Demora, mas você aprende que saudadeS não existe, ao menos
não no plural. Talvez exista a saudade, a que você e unicamente você sente, não
há como pluralizar isso, não é como saber se da outra parte algo restou. Por
mais que se saiba, aceitá-la por completo não é tarefa fácil. Mas não é todo
mal, se esta ali, é sinal que houve algo bom, por mais clichê que seja dizer
isso.
Restará a mim então nas tardes quentes ou em madrugadas
frias, embebedar-me de lembranças. De como era o calor do teu abraço, o teu cheiro,
o gosto do teu beijo, a maciez da tua pele, leveza ao dançar, a forma como olhas, aqueles
olhos verdes com o campo, os quais transmitem uma paz até então desconhecida a
esse ser que vos escreve.. Caberá a mim saber como conviver com isso pelo tempo
que se fizer presente. Talvez perdure até outro olhar substituir o teu, talvez
até que eu entenda o que esta acontecendo, talvez.. até que consiga olhar naqueles
olhos e não me ver mais neles.
Passarei algumas
noites ainda a olhar tuas fotos, a ouvir as músicas que sei que gostas, a
fechar os olhos e como num passe de mágica, ouvir o timbre da tua voz. Os dias
parecerão ter o dobro do tempo e as noites a metade do tempo de outrora,
enquanto busco fixar meus olhos em algum ponto do horizonte que parecia não
fazer mais tanto sentido.
Por vezes ainda precisarei utilizar a desculpa do ‘cisco nos
olhos’, ao senti-los marejados, quando a tal saudade de coisas que nem mesmo
vivi, mas que sonhei, se fizer presente.
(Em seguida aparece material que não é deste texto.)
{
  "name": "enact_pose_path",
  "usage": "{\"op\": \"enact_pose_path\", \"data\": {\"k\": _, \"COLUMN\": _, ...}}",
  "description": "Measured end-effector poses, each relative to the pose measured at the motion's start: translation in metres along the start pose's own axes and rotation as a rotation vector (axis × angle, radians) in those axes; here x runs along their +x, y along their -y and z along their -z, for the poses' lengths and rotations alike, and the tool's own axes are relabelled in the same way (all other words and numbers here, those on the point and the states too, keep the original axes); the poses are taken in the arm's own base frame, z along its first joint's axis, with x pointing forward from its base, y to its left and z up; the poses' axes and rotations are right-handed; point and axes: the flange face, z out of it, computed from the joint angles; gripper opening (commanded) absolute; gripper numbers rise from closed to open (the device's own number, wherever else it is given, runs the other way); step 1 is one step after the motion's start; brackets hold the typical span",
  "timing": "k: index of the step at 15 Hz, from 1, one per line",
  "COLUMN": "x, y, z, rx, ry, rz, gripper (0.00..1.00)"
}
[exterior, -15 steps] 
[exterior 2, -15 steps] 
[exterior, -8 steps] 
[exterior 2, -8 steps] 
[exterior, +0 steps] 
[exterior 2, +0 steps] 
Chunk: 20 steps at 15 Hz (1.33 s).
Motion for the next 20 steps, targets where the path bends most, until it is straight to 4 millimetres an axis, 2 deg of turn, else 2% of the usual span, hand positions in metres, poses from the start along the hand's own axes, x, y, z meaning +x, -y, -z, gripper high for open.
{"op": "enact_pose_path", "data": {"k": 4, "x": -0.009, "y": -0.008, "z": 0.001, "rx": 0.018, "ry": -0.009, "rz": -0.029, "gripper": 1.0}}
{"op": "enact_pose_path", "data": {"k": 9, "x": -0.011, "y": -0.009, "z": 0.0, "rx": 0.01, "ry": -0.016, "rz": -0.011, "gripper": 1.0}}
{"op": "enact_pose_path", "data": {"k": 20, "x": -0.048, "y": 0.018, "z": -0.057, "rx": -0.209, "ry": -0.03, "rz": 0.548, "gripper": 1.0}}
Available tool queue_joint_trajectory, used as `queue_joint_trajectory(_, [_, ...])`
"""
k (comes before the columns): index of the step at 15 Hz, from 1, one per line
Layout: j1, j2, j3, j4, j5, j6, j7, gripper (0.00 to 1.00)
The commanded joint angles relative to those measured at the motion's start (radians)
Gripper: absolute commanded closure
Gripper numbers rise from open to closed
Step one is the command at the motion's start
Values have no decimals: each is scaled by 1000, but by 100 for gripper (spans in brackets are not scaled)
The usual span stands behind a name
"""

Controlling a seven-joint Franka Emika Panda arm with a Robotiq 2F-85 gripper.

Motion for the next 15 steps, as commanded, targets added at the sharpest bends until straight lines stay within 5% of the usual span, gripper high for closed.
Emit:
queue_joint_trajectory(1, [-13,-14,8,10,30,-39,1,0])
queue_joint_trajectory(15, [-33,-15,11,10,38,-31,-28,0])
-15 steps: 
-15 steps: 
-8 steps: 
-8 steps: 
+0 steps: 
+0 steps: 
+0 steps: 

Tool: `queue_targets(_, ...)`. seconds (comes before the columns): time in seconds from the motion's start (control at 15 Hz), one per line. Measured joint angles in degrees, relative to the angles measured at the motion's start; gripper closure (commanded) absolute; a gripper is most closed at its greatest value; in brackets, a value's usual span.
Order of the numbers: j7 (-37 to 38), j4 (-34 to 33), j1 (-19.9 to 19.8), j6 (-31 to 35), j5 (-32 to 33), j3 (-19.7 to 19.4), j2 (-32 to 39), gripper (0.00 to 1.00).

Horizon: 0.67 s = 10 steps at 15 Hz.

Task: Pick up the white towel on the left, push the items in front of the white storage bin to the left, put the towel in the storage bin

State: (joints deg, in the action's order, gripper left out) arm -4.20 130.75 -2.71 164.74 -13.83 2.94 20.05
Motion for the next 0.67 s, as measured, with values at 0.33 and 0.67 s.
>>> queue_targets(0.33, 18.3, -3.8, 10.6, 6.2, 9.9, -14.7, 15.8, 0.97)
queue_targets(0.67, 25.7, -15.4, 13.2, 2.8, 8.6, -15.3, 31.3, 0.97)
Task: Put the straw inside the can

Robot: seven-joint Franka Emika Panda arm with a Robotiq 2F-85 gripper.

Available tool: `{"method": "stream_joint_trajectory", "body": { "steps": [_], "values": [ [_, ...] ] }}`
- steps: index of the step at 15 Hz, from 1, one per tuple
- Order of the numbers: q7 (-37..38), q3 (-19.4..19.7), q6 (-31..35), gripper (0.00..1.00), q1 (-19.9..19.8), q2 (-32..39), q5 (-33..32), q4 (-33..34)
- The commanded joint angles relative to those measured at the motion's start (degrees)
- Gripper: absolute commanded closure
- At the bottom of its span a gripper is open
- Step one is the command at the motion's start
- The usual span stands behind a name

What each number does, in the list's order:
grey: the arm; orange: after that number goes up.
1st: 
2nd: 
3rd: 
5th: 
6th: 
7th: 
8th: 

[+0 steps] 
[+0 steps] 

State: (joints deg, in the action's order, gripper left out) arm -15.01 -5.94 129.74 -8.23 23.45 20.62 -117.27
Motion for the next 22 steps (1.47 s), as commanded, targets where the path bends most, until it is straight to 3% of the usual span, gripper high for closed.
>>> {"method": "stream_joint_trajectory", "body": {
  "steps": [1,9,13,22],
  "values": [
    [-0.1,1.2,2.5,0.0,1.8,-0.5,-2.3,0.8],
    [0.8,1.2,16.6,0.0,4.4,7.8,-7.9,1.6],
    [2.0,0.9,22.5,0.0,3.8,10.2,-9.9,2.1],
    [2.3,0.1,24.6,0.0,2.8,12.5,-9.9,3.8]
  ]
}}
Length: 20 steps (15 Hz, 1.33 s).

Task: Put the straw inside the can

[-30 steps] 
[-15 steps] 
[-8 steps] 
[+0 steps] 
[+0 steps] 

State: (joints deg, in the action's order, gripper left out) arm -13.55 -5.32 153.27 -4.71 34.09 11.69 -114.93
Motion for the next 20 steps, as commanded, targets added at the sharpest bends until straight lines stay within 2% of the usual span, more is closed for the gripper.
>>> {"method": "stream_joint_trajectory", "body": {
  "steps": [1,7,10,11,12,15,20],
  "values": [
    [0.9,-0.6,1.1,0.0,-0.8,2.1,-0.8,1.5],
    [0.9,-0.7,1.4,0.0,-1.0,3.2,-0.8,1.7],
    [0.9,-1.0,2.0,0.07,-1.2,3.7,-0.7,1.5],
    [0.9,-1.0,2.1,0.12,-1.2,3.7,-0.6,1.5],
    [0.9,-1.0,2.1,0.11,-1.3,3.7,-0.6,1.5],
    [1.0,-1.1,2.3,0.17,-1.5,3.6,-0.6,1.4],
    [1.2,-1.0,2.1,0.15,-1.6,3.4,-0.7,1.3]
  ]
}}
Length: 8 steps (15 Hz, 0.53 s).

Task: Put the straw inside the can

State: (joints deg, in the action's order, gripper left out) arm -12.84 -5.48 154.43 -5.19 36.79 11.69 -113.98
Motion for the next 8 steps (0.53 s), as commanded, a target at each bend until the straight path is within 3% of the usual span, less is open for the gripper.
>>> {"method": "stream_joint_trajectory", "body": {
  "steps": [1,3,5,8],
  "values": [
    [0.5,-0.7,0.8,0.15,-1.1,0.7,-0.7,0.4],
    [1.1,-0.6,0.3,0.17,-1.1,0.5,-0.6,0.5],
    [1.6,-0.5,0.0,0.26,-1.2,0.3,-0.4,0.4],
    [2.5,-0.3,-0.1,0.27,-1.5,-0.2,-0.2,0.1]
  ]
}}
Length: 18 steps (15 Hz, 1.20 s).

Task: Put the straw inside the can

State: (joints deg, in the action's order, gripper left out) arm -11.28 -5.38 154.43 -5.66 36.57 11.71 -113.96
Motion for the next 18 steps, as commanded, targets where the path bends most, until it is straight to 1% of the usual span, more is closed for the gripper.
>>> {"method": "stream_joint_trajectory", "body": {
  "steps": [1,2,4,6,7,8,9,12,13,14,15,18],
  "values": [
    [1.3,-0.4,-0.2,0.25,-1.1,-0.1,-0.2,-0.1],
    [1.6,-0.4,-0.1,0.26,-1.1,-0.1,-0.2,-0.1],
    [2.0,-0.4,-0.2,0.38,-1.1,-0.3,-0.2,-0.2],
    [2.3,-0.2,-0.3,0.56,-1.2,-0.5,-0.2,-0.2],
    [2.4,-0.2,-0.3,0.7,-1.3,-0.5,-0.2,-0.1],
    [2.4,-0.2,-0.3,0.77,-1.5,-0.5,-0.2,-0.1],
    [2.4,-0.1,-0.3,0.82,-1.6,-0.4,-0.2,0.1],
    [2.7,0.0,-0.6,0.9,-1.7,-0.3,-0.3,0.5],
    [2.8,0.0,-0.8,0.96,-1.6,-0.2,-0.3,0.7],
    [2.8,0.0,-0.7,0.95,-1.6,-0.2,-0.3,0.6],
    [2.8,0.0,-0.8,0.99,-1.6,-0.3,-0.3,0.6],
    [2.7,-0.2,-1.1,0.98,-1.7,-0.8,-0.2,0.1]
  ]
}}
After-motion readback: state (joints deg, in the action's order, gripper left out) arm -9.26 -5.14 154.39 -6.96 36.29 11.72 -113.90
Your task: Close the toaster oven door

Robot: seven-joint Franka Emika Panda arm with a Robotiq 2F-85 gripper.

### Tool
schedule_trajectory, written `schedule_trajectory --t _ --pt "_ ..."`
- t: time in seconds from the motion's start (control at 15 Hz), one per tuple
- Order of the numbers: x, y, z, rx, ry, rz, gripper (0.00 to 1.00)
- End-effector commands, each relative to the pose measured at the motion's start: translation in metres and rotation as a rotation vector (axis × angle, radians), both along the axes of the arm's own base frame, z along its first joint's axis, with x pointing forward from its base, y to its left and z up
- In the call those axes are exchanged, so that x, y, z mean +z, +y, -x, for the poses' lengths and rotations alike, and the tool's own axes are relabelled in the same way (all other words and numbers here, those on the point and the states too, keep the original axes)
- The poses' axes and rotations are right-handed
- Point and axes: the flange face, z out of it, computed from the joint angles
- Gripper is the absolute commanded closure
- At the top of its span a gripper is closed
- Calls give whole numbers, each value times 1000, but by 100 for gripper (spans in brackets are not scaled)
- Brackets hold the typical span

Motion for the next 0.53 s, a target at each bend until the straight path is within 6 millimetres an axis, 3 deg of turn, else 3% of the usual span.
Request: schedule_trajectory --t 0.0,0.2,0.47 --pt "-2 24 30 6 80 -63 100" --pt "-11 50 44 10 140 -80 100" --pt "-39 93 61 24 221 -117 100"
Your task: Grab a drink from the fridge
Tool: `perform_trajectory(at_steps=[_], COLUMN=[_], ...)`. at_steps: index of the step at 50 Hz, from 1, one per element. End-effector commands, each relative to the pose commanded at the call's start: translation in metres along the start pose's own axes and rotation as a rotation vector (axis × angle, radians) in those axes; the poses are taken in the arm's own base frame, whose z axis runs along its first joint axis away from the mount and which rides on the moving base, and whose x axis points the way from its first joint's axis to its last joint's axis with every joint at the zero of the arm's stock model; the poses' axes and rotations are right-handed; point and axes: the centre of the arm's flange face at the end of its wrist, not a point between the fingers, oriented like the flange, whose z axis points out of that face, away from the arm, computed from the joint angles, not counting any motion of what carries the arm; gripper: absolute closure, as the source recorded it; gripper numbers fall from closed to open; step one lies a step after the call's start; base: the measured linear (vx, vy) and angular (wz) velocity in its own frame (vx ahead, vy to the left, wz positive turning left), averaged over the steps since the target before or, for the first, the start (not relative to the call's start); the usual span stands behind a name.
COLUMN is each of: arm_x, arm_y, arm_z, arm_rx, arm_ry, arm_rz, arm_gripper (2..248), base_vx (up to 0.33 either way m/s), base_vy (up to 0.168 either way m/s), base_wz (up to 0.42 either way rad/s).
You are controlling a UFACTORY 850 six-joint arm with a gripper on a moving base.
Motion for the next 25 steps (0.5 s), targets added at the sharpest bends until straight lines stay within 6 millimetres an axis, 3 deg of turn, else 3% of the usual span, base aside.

Ao ler isso podes pensar que trata-se
um doido varrido que cruzou teu caminho, mas tentarei de forma simples
explicar. Quando alguém nos marca, quando alguém nos faz muito bem, quando
alguém entra em nossas vidas e não queremos que vá, quando a intensidade é
inversa ao tempo juntos, a razão é deixada de lado propositalmente, para que ao
menos por vagos instantes ao fechar os olhos, o mundo deixe de cobrar tanto e
permita-me ousar imaginar como serias ter-te por outros momentos ao meu lado,
em meus braços.
O tempo vai nos moldando diferentes do que costumávamos ser.
A distância vai aumentando, a memória pode começar a nos trair, fazendo-nos
esquecer de quem não deveria, ou ao menos queria. Tornar-se-á apenas mais um
amigo, mais um alguém que mora longe, que um dia ela conheceu, até ser um
estranho por completo.
Talvez algum dia o Papai do Céu me presenteie outra vez com tua companhia. Talvez
esse seja ou tenha sido um começo todo torto, de uma história que ainda terá um
meio, mas não um fim. Ou talvez ainda, seja só uma história de dois amigos, que
irão vencer inúmeras batalhas juntos, para que o laço um dia nascido, não venha
a morrer.
Mas se acaso morena teus olhos luzeiros tiver paradeiro em outro olhar, perdoa morena meus olhos tristonhos, perdoa os meus sonhos, se contigo eu sonhar.
Mas se acaso morena teus olhos luzeiros tiver paradeiro em outro olhar, perdoa morena meus olhos tristonhos, perdoa os meus sonhos, se contigo eu sonhar.